Biospeckle imaging consists of analyzing the backscattered light from a coherently illuminated object. Typically, for static objects, the backscattered rays interfere with themselves and create a speckle pattern that is unique to the object’s surface and internal structure (depending on the penetration depth of the light used). If the objects are biological samples, the flow of their constituent parts (e.g., flow of red blood cells through veins [60]) will generate a continuously evolving speckle pattern called biospeckle. Biospeckle OCT (bOCT) is also known as “dynamic OCT” [61], as well as “OCT angiography” or “optical coherence angiography” [62]. Monitoring biospeckles over time helps assess the level of physiological activity of the sample. Thus, in comparison to OCT, bOCT provides an additional contrast which consists of the physiological activity of the sample.

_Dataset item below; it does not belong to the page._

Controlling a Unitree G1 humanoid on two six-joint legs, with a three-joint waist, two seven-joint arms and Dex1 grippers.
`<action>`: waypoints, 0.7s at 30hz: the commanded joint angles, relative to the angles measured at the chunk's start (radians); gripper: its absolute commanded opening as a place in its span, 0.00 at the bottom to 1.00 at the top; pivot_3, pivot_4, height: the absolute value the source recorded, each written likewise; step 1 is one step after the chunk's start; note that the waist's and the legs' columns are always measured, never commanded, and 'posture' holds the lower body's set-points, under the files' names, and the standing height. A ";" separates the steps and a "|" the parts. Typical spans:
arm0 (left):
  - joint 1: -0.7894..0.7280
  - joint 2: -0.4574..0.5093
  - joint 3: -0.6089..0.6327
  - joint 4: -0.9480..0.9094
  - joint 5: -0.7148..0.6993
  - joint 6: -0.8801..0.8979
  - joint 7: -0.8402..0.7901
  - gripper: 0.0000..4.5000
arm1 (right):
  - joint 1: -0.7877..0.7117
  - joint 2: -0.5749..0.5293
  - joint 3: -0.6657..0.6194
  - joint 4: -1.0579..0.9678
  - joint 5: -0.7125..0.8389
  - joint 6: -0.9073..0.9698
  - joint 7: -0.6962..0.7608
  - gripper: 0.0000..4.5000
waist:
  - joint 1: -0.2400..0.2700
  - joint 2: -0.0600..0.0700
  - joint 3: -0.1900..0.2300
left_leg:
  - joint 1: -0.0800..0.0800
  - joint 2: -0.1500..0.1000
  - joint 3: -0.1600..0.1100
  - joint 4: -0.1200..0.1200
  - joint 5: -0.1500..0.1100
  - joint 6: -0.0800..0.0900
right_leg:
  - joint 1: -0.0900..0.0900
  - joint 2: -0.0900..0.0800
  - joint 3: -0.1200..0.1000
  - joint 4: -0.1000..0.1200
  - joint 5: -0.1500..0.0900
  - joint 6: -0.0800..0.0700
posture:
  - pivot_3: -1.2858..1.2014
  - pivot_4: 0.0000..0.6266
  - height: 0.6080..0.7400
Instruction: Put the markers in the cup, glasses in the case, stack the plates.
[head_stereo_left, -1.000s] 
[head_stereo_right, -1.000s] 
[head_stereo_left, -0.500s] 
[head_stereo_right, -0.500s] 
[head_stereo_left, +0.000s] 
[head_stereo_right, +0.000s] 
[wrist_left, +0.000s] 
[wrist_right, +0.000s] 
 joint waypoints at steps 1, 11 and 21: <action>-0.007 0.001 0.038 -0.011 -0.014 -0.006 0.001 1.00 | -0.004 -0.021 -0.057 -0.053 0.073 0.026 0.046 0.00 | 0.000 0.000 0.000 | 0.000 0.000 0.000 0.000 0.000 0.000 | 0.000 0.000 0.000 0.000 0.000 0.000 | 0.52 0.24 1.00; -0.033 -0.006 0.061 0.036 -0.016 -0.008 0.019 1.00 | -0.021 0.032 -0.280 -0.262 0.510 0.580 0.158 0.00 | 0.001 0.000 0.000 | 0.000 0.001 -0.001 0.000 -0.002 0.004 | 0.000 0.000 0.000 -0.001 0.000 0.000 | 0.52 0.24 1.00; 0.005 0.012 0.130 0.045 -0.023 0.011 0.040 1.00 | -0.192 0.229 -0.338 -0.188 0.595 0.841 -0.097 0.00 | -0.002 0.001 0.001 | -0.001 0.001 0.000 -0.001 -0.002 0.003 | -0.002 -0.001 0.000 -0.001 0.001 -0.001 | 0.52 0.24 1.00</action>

5.5. Inverse Spectroscopic OCT (ISOCT)

In this variant of OCT, the signals are further analyzed to extract depth-dependent absorption and scattering parameters [63]. Indeed, attenuation in OCT describes the weakening of the light signal as it passes through tissue, caused by both absorption and scattering. The more attenuation there is, the weaker the OCT signal becomes, which can affect the clarity and quality of the resulting images [64]. Thus, by monitoring the changes in scattering intensities, it then becomes possible to infer about the concentration and size of the scattering particles at various depths.
While many more types of OCT are currently employed in healthcare, the few that have been selected here are among those that have been demonstrated in botany in only the last decades, showing that the field is fast developing.

6. Use of OCT in Botany

As already alluded to, the use of OCT in ophthalmology has grown to the point where it is now an indispensable tool in the field. But OCT’s abilities to investigate in real-time soft tissues without histological preparations, and without incurring radiation damages, are equally suited for botany. Plants, like skin and retinae, are comprised of soft tissues that can be subject to the exact same type of investigations, as demonstrated subsequently.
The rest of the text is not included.